Red Hand Day brings attention to child soldiers

Red+hands+hanging+outside+of+Klines+English+class.

Ayathi Gogineni

Red hands hanging outside of Kline’s English class.

Last week, English teacher Gail Kline’s students recognized Red Hand Day or the International Day against the Use of Child Soldiers, a day observed each year on Feb. 12.

Every year since 2002, Red Hand Day is observed to raise awareness about the increasing number of children, currently at above 250,000 children, inducted into the military or other revolutionary rebellion armies. According to the RedHandDay official website, on this day, around the world, numerous pleas are made to policymakers and political officials to draw attention to the particular cause of stopping the use of soldiers who are below the age of 18. Additionally, in 2008, former child soldiers collected red hand-prints of individuals and placed them on large pieces of paper/banners to commemorate the cause.

In Kline’s Advanced Placement Language and Composition classes, students dipped their hands in red paint and marked their support for the movement by placing their handprints on a banner outside Room 423. The banner also consisted of messages around the handprints encouraging general global positivity and awareness to the negative effects of child slavery as soldiers.

Kline’s AP Lang classes previously read a book this year called A Long Way Gone by Ishmael Beah as a class assignment.

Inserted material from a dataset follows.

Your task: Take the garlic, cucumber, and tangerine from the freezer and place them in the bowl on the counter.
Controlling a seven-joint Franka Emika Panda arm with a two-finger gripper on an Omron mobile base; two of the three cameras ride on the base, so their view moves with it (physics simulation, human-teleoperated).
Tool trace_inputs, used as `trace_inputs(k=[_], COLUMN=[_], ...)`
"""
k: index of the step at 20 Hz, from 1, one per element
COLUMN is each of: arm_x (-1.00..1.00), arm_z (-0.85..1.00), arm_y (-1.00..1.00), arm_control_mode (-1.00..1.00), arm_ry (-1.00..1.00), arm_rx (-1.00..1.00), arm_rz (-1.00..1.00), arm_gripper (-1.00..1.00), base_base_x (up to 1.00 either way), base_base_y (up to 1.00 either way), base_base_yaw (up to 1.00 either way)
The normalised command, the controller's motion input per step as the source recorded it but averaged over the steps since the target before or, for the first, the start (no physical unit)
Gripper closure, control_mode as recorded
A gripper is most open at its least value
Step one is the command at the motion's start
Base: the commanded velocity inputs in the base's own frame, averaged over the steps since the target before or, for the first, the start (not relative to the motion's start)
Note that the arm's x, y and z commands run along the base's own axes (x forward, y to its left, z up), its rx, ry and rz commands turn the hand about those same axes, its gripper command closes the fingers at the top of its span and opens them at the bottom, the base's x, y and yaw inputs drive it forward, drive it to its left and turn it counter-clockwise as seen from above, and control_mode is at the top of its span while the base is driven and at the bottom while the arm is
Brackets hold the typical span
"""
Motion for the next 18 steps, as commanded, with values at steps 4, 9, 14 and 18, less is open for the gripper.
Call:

This novel narrates the riveting story of a boy who became a boy soldier during the Civil War from 1991-2002 in Sierra Leone, West Africa. 

In the novel, as the boy struggles to survive, he witnesses the deaths of many Sierra Leone natives around him as a result of fighting between the Revolutionary United Front (the group trying to overthrow the government in Sierra Leone) and the Sierra Leone Army, and must partake in causing several of those deaths with his own hands as a recruited soldier.

The inspiring story of the boy and everything he had to go through, from being injected with drugs to walking days on end without food to survive, initiated the acknowledgment of Red Hand Day on the hill. 

In the future, hopefully, Red Hand Day will become a school-wide honored day when the story of Ishmael Beah and child soldiers throughout the world will be recognized. Until then, please take the time to view the banner outside of Room 423 and encourage the growth of recognizing this impactful day for years to come.